**Activity:** Within the data below, determine how many lines contain "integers" and supply only that figure.

**Data to use:**
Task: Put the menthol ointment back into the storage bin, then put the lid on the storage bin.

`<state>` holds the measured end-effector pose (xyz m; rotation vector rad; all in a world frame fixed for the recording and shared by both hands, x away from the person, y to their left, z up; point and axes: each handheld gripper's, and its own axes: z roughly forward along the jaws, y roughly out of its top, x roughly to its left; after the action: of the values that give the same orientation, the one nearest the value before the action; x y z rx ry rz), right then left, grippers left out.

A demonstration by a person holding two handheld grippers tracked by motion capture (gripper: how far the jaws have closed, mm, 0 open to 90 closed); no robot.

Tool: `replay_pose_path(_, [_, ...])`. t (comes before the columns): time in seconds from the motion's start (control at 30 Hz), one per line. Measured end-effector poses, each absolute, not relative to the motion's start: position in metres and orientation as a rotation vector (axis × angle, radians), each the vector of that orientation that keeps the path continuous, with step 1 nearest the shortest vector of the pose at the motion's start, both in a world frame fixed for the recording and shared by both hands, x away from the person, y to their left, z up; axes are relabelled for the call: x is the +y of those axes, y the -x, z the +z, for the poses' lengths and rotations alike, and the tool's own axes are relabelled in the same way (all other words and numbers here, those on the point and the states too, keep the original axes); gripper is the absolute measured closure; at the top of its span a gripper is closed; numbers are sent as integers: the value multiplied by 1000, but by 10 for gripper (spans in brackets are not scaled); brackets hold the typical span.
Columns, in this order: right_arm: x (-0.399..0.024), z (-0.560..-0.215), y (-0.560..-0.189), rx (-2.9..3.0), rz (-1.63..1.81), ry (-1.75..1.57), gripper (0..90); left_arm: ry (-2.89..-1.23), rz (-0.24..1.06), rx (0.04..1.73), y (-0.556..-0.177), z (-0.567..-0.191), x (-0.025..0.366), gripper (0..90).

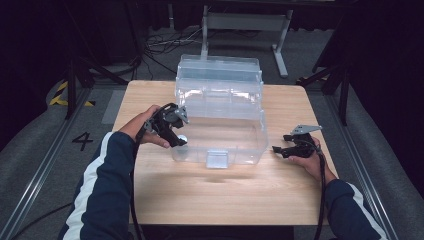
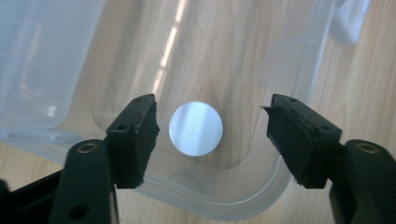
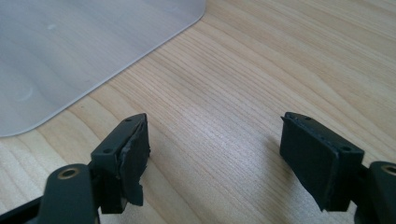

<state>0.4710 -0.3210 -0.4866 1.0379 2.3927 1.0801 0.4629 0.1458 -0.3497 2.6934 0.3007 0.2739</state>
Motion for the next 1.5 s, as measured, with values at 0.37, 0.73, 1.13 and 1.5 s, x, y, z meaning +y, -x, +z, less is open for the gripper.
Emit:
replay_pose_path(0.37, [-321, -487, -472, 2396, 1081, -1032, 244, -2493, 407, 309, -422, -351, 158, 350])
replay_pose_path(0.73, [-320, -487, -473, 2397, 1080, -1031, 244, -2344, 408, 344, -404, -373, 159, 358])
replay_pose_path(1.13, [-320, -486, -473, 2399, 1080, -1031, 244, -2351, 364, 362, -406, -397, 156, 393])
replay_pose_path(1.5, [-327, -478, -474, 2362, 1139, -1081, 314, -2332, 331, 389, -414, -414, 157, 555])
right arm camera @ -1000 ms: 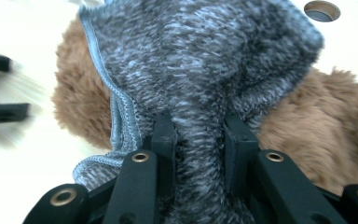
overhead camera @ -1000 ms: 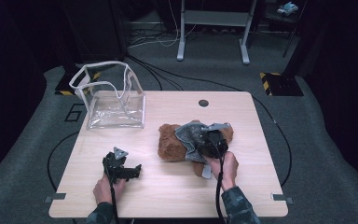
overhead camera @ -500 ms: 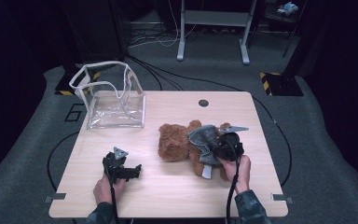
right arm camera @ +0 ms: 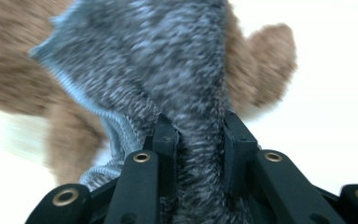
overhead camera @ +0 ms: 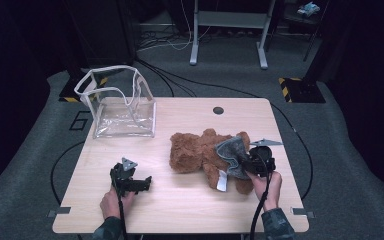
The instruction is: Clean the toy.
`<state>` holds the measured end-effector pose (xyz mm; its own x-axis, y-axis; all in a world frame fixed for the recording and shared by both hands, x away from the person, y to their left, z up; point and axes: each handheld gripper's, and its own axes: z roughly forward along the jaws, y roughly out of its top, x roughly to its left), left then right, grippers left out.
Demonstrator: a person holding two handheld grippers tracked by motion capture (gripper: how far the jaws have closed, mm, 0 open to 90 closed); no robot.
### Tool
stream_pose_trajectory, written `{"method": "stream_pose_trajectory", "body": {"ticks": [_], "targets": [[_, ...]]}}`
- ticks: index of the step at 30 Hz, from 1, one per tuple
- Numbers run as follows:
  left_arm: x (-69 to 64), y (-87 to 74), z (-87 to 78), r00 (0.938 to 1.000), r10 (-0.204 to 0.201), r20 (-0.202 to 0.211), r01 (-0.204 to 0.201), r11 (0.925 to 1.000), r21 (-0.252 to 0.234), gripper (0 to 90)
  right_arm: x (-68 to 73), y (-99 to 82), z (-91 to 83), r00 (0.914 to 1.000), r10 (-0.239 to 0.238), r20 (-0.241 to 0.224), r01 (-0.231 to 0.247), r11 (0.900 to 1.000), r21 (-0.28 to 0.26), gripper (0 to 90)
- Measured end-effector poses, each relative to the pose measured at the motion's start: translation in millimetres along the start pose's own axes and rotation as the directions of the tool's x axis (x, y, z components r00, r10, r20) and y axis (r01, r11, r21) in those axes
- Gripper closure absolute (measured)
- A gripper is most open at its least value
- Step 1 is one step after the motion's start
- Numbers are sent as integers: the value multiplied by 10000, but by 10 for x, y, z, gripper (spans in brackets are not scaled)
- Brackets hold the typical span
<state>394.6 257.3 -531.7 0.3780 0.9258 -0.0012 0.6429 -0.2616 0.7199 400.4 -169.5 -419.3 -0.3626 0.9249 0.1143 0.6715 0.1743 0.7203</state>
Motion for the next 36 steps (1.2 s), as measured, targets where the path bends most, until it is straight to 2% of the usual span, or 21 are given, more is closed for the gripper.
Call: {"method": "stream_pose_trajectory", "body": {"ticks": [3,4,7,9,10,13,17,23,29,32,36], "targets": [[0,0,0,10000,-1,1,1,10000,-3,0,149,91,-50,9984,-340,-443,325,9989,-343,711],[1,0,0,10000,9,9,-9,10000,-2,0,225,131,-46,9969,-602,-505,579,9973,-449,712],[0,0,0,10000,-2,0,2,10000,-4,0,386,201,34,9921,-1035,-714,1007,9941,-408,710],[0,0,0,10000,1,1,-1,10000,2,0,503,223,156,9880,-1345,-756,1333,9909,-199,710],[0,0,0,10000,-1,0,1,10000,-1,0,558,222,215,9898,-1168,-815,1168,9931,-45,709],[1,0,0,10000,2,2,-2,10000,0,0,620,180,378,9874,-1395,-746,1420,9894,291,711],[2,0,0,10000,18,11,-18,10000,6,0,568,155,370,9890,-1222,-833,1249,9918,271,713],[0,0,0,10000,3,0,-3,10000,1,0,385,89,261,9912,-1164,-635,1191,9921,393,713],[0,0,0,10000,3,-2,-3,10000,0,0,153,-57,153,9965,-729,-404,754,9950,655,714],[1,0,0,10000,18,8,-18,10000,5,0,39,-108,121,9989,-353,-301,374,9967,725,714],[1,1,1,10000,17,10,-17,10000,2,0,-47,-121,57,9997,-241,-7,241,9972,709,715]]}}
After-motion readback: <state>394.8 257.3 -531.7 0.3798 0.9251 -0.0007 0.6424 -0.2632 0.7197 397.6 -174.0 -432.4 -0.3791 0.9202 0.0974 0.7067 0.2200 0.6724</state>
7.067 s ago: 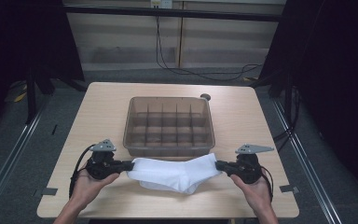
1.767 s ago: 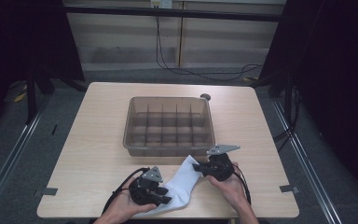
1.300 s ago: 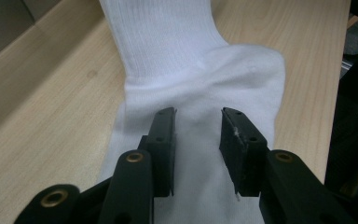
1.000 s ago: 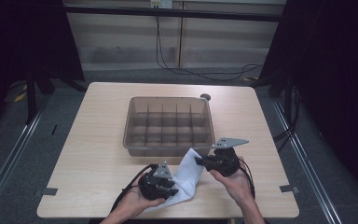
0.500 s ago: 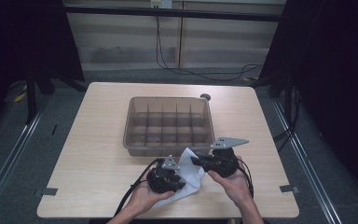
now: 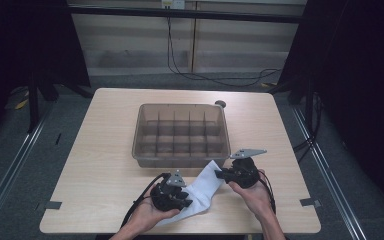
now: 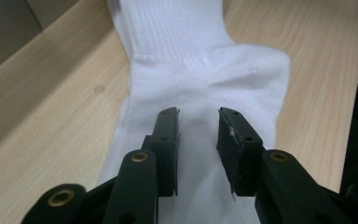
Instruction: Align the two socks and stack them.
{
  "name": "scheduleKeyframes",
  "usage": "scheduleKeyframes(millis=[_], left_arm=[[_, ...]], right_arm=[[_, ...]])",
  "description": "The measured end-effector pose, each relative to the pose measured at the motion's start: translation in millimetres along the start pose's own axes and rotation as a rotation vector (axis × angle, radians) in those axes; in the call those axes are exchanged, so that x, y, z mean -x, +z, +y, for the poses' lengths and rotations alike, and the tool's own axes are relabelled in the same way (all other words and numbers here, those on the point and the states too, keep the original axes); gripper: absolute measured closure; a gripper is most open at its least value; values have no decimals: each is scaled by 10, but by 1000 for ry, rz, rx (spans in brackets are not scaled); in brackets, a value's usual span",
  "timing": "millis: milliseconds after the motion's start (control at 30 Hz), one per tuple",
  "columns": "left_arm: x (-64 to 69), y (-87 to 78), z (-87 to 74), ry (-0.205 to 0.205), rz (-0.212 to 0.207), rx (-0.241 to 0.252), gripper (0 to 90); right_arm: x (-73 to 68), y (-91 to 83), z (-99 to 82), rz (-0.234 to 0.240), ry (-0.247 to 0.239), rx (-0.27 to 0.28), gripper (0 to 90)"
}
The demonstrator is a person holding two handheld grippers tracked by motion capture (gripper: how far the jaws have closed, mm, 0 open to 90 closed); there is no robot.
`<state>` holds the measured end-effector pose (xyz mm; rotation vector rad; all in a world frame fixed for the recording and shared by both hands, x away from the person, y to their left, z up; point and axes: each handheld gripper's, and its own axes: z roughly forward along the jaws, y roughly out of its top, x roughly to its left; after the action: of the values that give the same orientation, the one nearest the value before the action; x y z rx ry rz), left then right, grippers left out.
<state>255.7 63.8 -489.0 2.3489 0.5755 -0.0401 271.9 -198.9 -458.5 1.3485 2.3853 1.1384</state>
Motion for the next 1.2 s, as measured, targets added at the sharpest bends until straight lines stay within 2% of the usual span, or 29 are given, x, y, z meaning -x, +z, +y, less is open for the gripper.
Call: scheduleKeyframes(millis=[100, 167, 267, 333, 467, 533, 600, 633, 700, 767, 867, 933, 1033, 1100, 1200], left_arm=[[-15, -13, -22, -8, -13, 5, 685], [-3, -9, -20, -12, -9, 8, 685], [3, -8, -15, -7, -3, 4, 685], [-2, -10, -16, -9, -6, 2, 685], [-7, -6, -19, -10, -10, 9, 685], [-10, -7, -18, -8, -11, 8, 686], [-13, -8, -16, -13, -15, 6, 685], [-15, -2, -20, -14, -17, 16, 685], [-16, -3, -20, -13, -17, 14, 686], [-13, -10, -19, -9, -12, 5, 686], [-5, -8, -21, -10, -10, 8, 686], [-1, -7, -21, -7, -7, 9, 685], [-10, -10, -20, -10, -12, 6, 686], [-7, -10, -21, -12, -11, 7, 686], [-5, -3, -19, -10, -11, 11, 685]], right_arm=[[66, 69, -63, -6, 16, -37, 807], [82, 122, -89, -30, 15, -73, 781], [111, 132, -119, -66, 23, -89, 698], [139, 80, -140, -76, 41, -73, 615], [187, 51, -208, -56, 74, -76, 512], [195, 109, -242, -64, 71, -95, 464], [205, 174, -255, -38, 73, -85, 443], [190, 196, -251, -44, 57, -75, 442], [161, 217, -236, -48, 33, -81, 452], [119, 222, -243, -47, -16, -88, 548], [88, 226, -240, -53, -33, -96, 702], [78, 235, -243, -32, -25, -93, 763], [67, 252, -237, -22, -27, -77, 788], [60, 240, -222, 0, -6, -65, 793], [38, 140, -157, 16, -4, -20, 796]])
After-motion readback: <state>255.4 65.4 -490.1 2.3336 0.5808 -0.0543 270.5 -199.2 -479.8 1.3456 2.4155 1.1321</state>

**Written reply:** 2